Begin with the line that holds "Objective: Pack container". Output it and all remaining lines of the material, verbatim, ending with the last.

::::

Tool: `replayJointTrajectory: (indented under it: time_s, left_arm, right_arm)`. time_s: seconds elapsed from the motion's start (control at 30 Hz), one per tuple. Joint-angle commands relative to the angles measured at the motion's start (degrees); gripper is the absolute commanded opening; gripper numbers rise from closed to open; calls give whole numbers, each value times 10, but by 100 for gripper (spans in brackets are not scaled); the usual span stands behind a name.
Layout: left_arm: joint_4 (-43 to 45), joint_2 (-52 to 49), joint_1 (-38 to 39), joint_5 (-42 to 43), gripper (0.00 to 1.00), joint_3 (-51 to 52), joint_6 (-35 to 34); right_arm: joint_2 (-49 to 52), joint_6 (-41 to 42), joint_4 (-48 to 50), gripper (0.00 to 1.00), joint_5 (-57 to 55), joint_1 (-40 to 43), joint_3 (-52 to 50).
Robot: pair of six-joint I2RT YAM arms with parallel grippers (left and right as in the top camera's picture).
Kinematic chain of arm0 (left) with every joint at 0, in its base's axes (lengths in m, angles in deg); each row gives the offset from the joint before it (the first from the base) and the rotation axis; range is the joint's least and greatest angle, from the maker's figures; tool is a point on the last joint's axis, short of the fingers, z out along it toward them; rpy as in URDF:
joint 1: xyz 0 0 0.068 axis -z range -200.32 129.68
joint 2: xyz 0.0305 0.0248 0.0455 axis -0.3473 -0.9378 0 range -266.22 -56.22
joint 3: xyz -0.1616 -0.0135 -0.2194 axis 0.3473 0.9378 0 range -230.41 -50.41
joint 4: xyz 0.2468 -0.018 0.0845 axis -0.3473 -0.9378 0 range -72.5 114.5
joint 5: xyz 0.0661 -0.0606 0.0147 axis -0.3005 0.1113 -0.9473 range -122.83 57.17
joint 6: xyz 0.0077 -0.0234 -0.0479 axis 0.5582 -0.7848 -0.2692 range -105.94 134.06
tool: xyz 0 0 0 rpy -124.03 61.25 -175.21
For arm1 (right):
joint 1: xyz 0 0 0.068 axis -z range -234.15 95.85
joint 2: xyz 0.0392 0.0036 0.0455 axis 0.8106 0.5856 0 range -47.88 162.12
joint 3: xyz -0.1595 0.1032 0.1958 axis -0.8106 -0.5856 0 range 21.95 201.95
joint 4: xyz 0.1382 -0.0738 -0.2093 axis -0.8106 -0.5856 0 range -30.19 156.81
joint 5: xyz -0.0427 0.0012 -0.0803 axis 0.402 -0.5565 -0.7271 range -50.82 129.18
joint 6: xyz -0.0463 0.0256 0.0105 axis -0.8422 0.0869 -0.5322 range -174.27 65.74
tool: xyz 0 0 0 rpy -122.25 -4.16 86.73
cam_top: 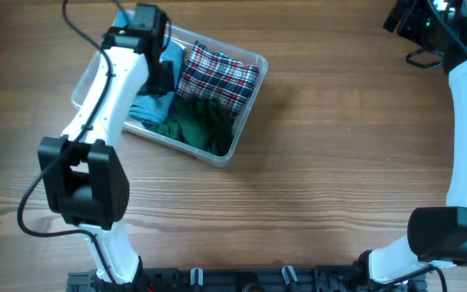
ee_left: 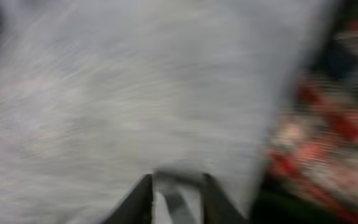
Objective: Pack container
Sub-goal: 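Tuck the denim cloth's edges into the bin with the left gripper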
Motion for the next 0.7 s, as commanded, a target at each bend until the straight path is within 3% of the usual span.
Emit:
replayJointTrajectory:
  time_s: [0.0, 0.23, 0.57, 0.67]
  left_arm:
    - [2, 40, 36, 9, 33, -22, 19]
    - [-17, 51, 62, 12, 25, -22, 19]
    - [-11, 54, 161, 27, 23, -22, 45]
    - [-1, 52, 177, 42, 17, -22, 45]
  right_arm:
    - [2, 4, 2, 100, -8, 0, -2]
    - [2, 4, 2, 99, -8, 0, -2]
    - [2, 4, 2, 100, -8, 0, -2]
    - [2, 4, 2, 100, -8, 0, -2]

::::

Response to this exercise:
Objective: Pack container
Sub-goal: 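Tuck the denim cloth's edges into the bin with the left gripper
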Motion for the next 0.7 s, as commanded, a target at each bend until the straight path is within 3% of the usual span.
Emit:
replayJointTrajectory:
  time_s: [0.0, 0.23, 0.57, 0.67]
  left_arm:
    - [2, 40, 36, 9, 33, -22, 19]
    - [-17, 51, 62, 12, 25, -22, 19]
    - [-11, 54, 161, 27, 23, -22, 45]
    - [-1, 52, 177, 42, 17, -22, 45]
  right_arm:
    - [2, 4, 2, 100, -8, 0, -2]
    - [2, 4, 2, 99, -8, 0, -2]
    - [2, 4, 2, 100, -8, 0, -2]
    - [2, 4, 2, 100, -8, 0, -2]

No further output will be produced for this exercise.